● SOURCE MATERIAL:
------------------------------------

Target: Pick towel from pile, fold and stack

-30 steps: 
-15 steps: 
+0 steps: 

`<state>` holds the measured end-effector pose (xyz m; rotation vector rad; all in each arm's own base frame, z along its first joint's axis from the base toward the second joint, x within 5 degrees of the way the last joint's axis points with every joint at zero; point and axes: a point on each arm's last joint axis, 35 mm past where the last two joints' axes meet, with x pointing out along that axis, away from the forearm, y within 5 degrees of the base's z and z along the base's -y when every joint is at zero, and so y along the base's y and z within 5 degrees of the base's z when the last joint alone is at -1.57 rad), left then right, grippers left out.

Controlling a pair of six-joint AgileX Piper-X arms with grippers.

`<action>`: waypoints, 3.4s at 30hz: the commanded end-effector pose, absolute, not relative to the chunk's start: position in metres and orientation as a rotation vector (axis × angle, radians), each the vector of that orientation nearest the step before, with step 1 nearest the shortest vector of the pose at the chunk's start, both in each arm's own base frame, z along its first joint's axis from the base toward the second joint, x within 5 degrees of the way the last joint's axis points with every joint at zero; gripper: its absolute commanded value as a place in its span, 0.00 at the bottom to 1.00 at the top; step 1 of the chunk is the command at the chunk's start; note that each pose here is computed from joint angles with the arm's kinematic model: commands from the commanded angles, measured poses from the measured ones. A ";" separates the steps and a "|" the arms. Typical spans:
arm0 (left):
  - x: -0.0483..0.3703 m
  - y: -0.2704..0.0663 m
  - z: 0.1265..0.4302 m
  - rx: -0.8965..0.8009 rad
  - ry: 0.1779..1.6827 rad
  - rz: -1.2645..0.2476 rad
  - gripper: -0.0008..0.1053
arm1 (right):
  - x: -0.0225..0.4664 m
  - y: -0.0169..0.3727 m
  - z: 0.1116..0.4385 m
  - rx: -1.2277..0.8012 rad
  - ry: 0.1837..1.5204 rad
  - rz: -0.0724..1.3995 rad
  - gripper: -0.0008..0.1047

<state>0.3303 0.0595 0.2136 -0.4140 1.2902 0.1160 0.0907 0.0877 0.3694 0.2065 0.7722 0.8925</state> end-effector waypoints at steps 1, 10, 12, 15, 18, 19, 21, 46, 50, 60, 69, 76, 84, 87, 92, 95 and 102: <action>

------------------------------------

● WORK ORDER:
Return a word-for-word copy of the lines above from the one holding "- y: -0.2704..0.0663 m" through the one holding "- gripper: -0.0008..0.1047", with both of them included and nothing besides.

● RESPONSE FOR THIS EXERCISE:
  - y: -0.2704..0.0663 m
  - z: 0.1265..0.4302 m
  - rx: -0.8965..0.8009 rad
  - ry: 0.1779..1.6827 rad
  - rz: -1.2645..0.2476 rad
  - gripper: -0.0008..0.1053
arm1 (right):
  - x: -0.0225..0.4664 m
  - y: -0.0169..0.3727 m
  - z: 0.1116..0.4385 m
  - rx: -1.2277..0.8012 rad
  - ry: 0.1837..1.5204 rad
  - rz: -0.0724..1.3995 rad
  - gripper: -0.0008..0.1047

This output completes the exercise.